- Robinhood is open to reconsidering its crypto offers.
- Other exchanges have not yet followed the company’s lead.
- The SEC pushes further, moving to freeze Binance.US assets globally.
YEREVAN (CoinChapter.com) – US-based financial services company Robinhood announced it would revise the list of offered cryptocurrencies in the light of the Securities and Exchange Commission’s (SEC) crackdown on two crypto giants, Binance and Coinbase.
In detail, Dan Gallagher, the firm’s legal chief, testified in front of the House Agriculture Committee during a meeting focused on digital assets on June 6. He noted that the brokerage is “actively reviewing” the regulator’s analysis “to determine what, if any, actions to take.”
Robinhood offers investors only 18 crypto tokens to choose from, including the ones that SEC deemed “securities,” thus subject to securities laws. The largest market-cap “culprits” include Cardano (ADA), Solana (SOL), and Polygon (MATIC).
Meanwhile, other exchanges benefitted from the Binance-SEC scandal in the short term. According to on-chain metrics from crypto aggregator Nansen, other cryptocurrency exchanges like OKX, Bybit, and Crypto.com have reported increased inflows.
While OKX and Bybit are unavailable in the US, crypto.com came to the US market in March 2022, adding US clients to the 80 million users globally. However, none mentioned exchanges commented on the SEC’s crackdown and the possibility of delisting certain tokens.
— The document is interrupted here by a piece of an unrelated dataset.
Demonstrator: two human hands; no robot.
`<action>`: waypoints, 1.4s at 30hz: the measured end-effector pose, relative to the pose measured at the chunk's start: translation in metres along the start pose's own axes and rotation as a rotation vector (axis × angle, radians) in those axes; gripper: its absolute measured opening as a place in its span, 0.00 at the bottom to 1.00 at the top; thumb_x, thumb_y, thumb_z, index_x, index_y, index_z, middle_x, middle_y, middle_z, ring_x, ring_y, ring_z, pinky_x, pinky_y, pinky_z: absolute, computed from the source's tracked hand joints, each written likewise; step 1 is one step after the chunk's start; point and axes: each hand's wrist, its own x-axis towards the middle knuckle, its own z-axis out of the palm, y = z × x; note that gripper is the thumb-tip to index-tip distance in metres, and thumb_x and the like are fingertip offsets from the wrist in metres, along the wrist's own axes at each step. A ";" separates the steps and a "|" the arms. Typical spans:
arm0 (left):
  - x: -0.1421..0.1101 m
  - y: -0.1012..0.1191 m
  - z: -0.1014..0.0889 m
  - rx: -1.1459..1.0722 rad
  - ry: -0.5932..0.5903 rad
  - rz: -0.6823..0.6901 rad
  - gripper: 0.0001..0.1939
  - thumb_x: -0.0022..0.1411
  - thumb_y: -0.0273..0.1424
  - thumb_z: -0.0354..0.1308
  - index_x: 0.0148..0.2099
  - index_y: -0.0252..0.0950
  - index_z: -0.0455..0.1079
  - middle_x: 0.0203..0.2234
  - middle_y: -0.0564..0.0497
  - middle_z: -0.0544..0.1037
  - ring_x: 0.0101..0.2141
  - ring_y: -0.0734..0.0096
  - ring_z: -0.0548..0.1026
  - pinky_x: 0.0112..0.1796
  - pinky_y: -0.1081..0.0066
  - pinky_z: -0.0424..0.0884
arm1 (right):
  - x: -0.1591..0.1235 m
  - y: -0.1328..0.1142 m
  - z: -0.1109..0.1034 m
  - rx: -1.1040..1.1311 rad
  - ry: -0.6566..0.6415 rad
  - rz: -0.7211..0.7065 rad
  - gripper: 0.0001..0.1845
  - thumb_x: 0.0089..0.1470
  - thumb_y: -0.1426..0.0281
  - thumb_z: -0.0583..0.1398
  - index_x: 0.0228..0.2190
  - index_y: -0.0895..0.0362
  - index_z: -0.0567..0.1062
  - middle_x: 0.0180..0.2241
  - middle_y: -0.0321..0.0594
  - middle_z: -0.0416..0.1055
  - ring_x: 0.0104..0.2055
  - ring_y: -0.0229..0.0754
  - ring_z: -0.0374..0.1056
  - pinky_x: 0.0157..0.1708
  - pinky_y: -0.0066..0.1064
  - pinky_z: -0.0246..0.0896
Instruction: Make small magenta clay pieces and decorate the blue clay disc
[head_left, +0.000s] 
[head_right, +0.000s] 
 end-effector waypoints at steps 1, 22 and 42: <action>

SEC moves to freeze Binance.US account funds globally
Meanwhile, the SEC aims to freeze Binance.US assets worldwide, per the request to the Washington, DC, federal court. The order would apply to dozens of accounts held at Axos Bank, the defunct Silvergate Bank, Prime Trust, and other institutions.
SEC also alleged that Sigma Chain and Merit Peak, two foreign entities also controlled by Zhao, served as “conduits for billions of dollars of customer money, ” improperly commingled with Binance’s funds.
Also read: Op-Ed: The US Securities and Exchange Commission: Corrupt, Crooked and Biased?
The lawmaker argued that the mentioned emergency restraining order was necessary to “prevent the dissipation of available assets for any judgment, given the Defendants’ years of violative conduct, disregard of the laws of the United States.”
According to the SEC, Binance’s founder, Changpeng Zhao, can argue against the motion if he shows “cause why a preliminary injunction […] should not be entered.” The restraining order would also prevent all three entities from destroying evidence.